Monday, March 19, 2012

Beautiful Galaxy M95 - another Supernova!

There's been another bright supernova in a galaxy on the Messier list - this time M95 (which is currently near Mars on the sky, so fun for amateur astronomer to try - visit that link to see a finding chart of where it should be).

M95 is a beautiful barred spiral galaxy - one of my favourite kinds of galaxy at the moment. The below image of it was taken by astronomers using the William Herschel telescope, and shows the bar across the centre, with a ring of star formation surrounding it. Barred galaxies quite commonly will have rings around the outer edges of the bar, and M95 has been called a "typical ringed galaxy" (by the famous astronomer Alan Sandage).

M95. Credit: Johan Knapen (ING) and Nik Szymanek.

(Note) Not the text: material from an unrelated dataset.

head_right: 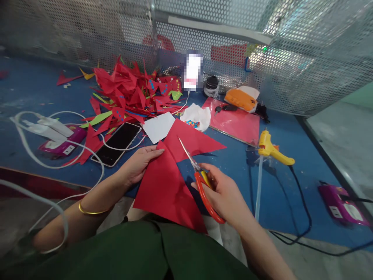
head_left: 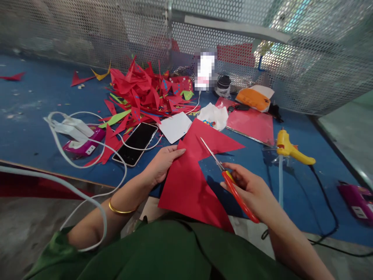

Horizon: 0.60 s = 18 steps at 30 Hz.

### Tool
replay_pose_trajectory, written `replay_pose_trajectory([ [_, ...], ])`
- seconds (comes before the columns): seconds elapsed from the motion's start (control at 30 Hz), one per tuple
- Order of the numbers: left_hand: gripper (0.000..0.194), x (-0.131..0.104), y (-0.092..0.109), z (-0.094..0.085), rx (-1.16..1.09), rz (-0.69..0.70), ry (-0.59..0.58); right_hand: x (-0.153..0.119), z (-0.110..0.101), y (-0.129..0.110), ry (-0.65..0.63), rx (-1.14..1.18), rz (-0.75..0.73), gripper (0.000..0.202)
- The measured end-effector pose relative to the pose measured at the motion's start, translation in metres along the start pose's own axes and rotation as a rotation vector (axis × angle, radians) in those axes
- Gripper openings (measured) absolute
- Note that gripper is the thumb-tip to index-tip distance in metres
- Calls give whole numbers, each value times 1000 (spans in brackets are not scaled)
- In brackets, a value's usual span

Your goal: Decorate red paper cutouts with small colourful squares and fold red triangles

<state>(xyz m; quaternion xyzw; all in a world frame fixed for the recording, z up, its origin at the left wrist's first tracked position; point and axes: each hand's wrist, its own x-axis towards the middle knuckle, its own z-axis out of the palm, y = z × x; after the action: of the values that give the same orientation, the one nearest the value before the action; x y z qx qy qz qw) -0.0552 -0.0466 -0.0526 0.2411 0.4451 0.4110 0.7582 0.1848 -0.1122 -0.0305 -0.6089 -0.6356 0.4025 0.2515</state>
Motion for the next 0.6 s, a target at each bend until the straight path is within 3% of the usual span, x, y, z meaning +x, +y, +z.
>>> replay_pose_trajectory([
  [0.13,9,-4,6,-5,63,75,37,-12,-32,13,25,-551,-45,45],
  [0.23,7,-10,17,-9,90,167,95,-3,-47,18,-44,-807,-198,45],
  [0.43,12,-17,48,-2,6,358,167,29,-46,16,-191,-1040,-379,46],
  [0.6,13,-4,69,13,-82,290,211,41,-47,-2,-205,-1081,-337,26],
])
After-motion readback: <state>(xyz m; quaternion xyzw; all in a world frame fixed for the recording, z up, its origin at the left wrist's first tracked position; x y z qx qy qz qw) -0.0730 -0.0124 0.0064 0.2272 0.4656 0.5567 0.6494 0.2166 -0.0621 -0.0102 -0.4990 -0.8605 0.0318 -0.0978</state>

Here's M95 in the SDSS three colour images we use in Galaxy Zoo.

M95. Credit: SDSS


There is a stunning image of M95 taken by the Spitzer IR telescope as part of the SINGS survey of nearby galaxies (below). This image in red shows the interstellar dust around regions of intense star formation in the ring (link to Spitzer description)

M95 in IR. Credit: Spitzer/SINGS
The book I have on the Messier Objects (which is lovely - Amazon link here), says that M95 is just one of a handful of barred spirals in the list, and says that you can just trying to see it using 10x50 binoculars. Given it's location close to Mars it'd be an excellent thing to try for with a telescope about now.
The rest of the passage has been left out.